- PROBLEM STATEMENT:
Two lines mark the range in the entries below: the one holding "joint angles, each" and the one holding "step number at". Set down those two and all lines between them, exactly.

- EXERCISE DATA:

== == ==

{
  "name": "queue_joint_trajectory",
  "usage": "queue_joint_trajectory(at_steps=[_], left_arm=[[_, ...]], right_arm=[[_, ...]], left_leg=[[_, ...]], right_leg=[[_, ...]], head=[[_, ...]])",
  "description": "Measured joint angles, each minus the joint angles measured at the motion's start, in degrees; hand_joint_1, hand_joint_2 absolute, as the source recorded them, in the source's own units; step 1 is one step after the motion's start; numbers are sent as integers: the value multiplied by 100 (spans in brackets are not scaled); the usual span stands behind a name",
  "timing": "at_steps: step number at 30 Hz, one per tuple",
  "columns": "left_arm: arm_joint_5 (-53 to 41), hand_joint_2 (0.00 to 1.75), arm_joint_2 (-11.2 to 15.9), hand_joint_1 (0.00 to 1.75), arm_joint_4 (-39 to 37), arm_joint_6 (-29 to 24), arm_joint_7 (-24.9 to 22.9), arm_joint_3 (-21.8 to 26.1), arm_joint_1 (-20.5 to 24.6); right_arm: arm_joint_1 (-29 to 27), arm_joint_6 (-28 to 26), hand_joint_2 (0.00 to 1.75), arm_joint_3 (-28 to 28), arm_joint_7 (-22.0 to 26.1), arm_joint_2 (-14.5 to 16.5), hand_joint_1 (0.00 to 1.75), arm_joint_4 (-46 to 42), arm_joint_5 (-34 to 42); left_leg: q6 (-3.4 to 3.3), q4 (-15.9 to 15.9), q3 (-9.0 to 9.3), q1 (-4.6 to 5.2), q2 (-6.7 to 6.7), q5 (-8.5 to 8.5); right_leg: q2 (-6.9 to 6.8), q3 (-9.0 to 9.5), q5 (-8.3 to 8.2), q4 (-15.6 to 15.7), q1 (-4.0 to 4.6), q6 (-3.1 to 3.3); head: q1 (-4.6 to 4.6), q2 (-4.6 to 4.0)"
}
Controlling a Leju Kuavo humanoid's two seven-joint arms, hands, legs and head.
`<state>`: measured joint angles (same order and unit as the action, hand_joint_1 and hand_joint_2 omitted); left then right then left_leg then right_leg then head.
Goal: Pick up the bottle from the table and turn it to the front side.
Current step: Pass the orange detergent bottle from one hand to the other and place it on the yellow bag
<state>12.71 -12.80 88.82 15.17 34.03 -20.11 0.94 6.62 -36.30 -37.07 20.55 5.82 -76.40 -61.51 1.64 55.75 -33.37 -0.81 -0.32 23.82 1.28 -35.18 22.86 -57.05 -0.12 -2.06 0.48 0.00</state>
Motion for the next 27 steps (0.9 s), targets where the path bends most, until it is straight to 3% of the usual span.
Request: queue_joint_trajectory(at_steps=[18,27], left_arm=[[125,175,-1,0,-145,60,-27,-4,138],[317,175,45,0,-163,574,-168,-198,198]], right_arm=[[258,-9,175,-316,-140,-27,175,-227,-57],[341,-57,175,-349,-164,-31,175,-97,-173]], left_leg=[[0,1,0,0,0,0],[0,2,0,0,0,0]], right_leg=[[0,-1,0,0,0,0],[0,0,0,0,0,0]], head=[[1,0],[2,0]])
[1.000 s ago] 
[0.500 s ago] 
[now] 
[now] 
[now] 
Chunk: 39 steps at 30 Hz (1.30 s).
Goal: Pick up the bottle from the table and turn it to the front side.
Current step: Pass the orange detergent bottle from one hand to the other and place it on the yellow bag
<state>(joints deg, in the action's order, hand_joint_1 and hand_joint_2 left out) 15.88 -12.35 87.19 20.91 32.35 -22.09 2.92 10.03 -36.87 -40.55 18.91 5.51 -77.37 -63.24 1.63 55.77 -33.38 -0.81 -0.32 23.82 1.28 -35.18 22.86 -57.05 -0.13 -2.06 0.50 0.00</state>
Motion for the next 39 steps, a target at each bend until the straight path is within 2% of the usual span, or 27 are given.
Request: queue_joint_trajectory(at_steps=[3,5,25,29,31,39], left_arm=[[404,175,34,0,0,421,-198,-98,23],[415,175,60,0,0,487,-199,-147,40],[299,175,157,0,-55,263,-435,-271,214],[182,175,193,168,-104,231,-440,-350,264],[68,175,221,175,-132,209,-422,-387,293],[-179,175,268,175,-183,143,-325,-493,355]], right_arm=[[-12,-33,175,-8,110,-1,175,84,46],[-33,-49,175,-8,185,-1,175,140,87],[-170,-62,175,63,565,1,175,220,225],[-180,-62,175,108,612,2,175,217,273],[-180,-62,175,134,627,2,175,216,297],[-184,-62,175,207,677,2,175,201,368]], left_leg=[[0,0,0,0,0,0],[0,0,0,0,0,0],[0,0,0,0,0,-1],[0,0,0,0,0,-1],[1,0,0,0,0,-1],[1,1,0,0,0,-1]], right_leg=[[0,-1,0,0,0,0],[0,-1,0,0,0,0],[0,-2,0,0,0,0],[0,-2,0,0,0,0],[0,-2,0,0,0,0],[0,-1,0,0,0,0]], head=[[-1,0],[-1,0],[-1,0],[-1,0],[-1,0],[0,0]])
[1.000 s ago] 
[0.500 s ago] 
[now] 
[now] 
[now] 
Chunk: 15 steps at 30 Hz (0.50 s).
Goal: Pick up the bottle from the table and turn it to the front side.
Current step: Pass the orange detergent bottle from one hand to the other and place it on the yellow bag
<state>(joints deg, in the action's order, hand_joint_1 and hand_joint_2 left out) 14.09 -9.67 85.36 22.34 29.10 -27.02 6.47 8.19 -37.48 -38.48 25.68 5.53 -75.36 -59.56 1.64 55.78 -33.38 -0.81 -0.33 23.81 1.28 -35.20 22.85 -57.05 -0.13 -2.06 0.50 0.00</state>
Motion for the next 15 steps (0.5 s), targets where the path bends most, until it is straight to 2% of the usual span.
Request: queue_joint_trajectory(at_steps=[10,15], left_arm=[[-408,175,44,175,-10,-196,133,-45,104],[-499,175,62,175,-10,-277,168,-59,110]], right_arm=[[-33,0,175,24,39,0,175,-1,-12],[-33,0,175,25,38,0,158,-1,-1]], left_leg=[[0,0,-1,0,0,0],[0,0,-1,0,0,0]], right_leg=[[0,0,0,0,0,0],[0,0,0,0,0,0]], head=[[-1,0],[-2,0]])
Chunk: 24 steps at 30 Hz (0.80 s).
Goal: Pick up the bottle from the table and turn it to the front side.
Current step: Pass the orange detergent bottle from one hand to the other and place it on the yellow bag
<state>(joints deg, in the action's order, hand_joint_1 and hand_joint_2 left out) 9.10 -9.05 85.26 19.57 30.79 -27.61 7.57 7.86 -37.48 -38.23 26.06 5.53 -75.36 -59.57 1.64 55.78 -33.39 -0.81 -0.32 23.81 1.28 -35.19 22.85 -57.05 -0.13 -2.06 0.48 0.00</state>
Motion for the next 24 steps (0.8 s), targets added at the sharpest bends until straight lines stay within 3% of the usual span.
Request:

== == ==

- ANSWER BOX:
  "description": "Measured joint angles, each minus the joint angles measured at the motion's start, in degrees; hand_joint_1, hand_joint_2 absolute, as the source recorded them, in the source's own units; step 1 is one step after the motion's start; numbers are sent as integers: the value multiplied by 100 (spans in brackets are not scaled); the usual span stands behind a name",
  "timing": "at_steps: step number at 30 Hz, one per tuple",

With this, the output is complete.